__WHAT TO PRODUCE__
Only lines holding the word "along" are needed; copy each of them from the material.

__COLLECTED DATA__

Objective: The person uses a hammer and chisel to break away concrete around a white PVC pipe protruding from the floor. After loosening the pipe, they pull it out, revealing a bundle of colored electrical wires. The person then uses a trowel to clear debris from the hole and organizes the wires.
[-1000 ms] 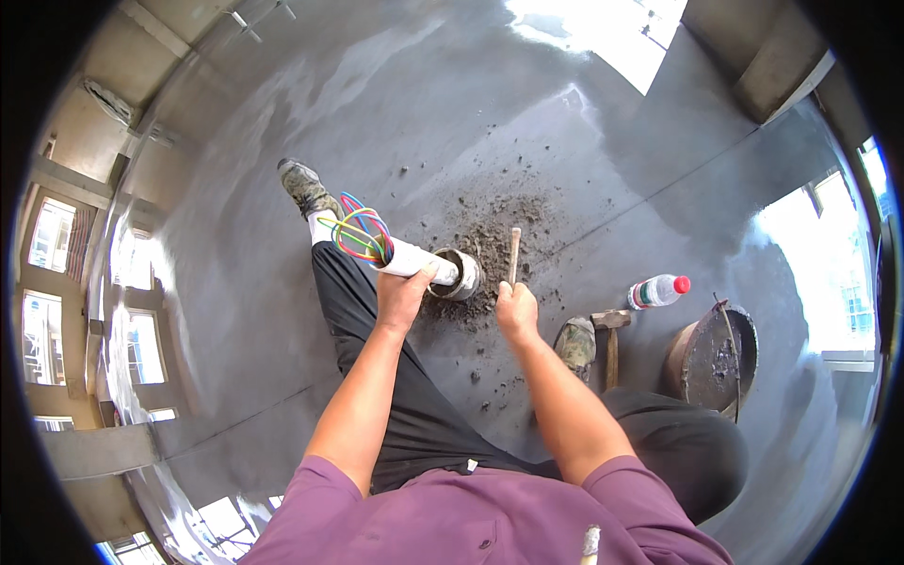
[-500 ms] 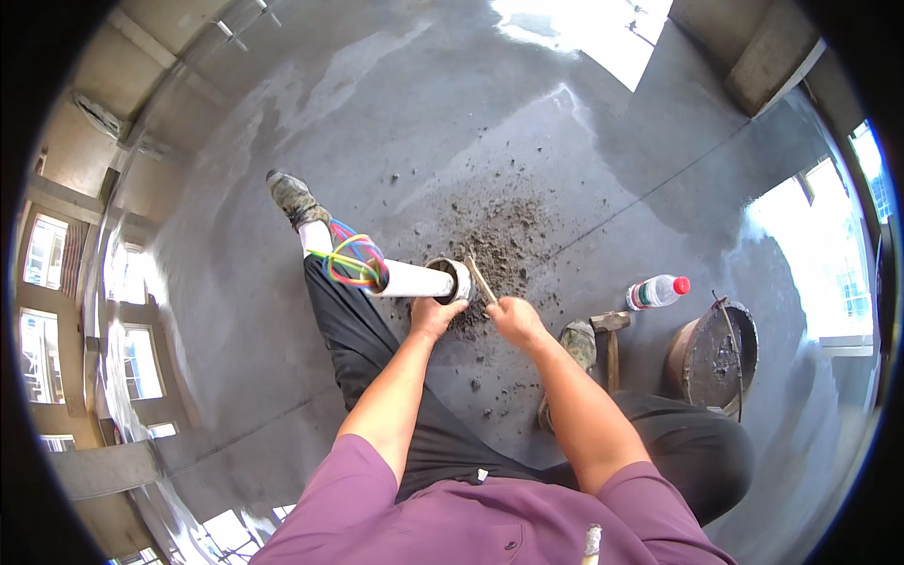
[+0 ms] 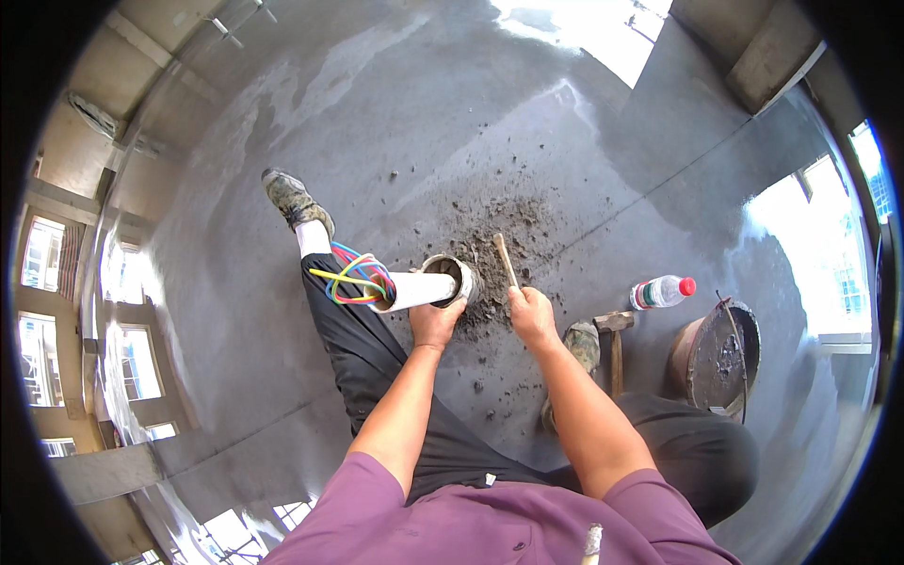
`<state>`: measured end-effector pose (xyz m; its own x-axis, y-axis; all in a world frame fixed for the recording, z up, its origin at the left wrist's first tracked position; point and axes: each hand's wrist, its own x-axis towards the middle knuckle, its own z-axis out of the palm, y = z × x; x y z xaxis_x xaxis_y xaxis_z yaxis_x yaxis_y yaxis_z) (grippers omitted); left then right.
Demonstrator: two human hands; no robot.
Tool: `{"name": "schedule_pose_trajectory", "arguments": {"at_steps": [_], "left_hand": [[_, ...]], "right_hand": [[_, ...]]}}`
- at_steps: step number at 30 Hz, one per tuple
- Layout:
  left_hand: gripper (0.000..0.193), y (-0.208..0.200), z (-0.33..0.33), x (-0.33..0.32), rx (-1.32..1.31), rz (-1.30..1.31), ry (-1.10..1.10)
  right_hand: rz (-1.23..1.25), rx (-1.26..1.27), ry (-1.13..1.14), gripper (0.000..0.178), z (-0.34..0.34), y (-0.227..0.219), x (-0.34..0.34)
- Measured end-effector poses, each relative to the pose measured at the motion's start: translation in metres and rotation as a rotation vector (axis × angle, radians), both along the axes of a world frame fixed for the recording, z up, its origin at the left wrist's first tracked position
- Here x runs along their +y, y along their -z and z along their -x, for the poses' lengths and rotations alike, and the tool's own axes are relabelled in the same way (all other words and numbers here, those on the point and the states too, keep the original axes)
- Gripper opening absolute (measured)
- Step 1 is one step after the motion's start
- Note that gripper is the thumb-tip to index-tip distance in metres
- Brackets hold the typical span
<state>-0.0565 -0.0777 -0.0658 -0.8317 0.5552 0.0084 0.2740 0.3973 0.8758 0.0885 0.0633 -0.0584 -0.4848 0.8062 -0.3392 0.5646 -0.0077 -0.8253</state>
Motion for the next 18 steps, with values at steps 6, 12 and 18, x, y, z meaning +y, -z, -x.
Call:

__RESPONSE__
- Measured end-effector poses, each relative to the pose measured at the motion's start: translation in metres and rotation as a rotation vector (axis × angle, radians), both along the axes of a world frame fixed for the recording, z up, its origin at the left wrist's first tracked position
- Here x runs along their +y, y along their -z and z along their -x, for the poses' lengths and rotations alike, and the tool's own axes are relabelled in the same way (all other words and numbers here, those on the point and the states too, keep the original axes)

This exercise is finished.